:: Records shown

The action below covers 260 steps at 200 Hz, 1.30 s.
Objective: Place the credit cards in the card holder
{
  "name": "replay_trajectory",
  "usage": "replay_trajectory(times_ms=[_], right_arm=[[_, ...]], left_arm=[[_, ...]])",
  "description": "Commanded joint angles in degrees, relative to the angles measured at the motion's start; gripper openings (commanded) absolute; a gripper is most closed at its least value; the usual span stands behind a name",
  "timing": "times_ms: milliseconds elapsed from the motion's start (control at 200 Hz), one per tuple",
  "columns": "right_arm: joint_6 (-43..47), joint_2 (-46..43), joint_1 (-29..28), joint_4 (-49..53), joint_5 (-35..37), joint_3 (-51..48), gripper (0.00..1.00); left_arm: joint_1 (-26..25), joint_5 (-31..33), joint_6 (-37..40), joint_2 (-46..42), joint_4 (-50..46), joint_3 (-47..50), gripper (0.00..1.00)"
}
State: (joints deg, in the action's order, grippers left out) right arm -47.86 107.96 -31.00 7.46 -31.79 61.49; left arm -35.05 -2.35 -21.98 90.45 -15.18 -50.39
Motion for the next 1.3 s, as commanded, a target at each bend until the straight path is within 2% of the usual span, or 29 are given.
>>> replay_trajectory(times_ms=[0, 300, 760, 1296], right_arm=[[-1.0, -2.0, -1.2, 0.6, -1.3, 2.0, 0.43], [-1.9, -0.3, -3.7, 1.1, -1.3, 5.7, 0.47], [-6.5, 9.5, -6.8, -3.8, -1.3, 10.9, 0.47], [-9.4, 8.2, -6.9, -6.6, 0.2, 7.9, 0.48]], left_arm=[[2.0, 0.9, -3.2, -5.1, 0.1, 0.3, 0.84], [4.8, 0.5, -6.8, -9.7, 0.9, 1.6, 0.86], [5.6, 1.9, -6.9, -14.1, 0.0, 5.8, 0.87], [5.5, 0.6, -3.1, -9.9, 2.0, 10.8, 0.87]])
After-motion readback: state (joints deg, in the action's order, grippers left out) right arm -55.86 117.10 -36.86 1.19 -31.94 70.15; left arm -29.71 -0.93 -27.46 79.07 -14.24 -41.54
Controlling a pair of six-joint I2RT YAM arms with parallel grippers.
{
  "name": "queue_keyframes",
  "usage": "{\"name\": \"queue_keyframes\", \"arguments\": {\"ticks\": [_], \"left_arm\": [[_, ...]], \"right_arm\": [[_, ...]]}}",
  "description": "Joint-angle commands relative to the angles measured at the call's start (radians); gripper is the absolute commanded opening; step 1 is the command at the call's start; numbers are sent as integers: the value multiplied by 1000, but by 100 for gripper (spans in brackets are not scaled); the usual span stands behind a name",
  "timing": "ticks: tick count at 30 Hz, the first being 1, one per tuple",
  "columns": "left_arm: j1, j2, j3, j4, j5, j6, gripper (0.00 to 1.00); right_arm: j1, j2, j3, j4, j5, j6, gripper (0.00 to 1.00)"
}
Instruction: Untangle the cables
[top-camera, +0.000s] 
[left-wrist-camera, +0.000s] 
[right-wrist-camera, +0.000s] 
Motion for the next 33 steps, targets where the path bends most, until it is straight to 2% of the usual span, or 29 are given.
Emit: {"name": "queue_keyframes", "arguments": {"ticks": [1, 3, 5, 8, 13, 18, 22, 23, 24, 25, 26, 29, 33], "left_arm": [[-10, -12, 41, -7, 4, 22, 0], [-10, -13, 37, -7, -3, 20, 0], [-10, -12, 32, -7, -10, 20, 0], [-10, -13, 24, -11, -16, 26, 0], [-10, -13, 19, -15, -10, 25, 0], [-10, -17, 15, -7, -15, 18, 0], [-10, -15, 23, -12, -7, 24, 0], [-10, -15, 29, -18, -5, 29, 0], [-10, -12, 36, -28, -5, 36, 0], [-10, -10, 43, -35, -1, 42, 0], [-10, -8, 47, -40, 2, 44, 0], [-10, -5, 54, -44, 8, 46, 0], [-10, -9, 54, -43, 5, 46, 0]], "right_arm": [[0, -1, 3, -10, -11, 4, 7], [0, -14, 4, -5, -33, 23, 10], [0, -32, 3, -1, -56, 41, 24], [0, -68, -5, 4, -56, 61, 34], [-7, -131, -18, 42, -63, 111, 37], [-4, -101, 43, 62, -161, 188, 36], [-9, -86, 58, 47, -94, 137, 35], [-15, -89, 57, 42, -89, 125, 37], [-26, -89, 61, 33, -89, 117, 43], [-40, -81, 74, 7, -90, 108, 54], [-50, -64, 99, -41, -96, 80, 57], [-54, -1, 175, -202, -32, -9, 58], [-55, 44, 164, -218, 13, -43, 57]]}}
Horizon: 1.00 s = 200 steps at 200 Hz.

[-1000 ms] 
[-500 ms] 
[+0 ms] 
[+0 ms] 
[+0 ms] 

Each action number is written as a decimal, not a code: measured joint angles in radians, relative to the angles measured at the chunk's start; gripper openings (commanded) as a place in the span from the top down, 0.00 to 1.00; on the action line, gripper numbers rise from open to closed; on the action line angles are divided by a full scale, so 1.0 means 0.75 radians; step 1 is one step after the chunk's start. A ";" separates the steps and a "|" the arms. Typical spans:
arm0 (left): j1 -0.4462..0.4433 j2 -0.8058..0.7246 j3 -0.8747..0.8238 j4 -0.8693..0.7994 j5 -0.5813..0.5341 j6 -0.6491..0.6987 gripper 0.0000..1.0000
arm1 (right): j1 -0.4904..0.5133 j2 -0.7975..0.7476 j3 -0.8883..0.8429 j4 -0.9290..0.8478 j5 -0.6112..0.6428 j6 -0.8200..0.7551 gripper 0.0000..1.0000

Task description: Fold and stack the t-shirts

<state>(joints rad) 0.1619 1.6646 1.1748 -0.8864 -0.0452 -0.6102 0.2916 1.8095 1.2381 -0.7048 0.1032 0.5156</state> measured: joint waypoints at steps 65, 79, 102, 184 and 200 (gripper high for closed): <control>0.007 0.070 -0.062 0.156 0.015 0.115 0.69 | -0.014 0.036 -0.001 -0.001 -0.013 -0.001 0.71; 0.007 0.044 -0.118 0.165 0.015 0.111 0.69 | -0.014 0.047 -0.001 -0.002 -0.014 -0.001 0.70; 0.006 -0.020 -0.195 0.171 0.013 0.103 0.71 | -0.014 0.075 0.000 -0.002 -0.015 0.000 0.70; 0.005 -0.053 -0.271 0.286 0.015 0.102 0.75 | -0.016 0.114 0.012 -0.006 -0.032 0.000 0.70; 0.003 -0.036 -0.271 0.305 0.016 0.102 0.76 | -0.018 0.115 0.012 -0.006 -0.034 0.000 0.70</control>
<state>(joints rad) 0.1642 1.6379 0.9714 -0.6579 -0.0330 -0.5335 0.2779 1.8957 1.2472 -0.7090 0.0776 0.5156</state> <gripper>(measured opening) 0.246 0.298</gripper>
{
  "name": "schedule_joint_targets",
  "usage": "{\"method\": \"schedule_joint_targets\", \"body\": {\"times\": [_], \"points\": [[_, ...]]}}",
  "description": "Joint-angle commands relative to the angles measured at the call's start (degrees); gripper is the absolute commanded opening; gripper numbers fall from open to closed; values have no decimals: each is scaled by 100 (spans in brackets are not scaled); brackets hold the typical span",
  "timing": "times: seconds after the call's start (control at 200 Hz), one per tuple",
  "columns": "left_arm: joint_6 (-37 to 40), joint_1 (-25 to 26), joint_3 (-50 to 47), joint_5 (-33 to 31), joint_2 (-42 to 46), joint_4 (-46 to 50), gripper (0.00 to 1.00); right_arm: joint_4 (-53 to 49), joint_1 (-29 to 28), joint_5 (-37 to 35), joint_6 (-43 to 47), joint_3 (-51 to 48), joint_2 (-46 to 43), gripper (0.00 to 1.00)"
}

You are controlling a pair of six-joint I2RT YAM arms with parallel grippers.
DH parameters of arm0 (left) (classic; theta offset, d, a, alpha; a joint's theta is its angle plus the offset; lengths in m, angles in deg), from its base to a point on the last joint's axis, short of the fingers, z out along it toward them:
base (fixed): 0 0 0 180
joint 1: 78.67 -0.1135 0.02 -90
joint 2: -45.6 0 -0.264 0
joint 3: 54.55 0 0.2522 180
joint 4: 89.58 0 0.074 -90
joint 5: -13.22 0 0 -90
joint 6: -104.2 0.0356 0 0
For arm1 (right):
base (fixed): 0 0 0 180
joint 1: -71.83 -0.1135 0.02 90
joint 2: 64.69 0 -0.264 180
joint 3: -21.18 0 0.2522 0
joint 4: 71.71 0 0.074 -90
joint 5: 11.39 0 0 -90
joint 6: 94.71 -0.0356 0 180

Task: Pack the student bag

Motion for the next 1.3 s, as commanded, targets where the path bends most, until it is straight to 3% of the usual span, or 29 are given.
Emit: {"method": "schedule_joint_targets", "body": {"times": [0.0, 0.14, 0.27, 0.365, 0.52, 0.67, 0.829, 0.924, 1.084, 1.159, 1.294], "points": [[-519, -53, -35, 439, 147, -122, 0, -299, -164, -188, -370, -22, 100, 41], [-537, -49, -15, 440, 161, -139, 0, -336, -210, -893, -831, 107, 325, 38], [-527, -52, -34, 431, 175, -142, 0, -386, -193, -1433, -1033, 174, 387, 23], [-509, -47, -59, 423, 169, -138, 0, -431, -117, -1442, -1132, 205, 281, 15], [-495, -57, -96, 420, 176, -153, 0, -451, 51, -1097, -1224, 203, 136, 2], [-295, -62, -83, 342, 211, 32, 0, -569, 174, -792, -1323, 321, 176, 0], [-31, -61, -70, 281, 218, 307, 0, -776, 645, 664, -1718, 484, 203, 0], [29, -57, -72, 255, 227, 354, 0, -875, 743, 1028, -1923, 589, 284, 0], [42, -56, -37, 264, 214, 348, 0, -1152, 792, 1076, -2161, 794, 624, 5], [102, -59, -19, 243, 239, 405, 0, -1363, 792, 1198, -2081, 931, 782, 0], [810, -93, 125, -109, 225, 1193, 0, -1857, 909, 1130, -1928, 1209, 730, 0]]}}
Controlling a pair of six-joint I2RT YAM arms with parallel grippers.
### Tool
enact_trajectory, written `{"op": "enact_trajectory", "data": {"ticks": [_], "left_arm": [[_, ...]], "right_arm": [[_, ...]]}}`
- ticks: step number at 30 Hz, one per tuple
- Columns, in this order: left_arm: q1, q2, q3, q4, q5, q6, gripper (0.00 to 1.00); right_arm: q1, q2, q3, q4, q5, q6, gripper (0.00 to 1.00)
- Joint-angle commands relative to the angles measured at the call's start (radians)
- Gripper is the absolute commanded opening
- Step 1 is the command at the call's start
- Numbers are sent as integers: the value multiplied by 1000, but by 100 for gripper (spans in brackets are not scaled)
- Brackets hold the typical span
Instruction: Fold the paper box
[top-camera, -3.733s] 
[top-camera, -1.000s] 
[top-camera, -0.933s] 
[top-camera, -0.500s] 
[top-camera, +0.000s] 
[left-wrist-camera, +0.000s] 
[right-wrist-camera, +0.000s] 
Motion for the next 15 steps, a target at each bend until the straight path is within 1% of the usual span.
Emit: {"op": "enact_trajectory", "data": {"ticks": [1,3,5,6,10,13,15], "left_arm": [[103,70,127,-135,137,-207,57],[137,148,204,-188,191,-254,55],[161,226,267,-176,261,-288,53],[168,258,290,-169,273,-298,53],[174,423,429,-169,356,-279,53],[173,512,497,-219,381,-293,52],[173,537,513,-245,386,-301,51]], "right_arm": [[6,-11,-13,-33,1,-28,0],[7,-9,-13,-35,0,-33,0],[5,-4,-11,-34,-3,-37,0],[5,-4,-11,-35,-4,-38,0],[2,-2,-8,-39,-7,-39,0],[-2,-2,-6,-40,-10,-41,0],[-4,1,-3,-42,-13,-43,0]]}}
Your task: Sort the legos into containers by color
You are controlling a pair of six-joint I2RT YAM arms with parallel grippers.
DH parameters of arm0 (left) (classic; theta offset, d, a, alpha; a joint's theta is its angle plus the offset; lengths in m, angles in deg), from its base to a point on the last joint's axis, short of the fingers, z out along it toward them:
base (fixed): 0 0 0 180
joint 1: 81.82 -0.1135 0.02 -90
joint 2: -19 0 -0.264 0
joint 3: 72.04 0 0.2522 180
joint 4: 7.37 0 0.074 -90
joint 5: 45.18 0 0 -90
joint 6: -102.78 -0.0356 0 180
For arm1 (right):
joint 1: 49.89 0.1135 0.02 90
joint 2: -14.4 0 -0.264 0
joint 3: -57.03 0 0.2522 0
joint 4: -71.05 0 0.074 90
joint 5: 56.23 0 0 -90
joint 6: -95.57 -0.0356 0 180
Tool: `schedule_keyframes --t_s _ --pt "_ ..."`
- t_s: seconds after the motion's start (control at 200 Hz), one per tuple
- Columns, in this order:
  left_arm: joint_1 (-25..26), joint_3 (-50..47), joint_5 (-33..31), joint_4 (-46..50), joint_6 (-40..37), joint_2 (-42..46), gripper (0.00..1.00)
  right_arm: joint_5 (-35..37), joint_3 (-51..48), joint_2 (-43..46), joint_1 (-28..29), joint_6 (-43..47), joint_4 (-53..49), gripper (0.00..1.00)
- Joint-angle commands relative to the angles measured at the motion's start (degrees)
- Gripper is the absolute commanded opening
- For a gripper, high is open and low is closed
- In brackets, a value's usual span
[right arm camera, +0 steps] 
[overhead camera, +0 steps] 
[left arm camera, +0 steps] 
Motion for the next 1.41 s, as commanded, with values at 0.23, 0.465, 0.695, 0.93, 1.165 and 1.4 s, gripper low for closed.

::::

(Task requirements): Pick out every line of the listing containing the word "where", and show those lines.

(Answer space):
Motion for the next 33 steps, targets where the path bends most, until it is straight to 2% of the usual span, or 29 are given.
Motion for the next 1.3 s, as commanded, targets where the path bends most, until it is straight to 3% of the usual span, or 29 are given.

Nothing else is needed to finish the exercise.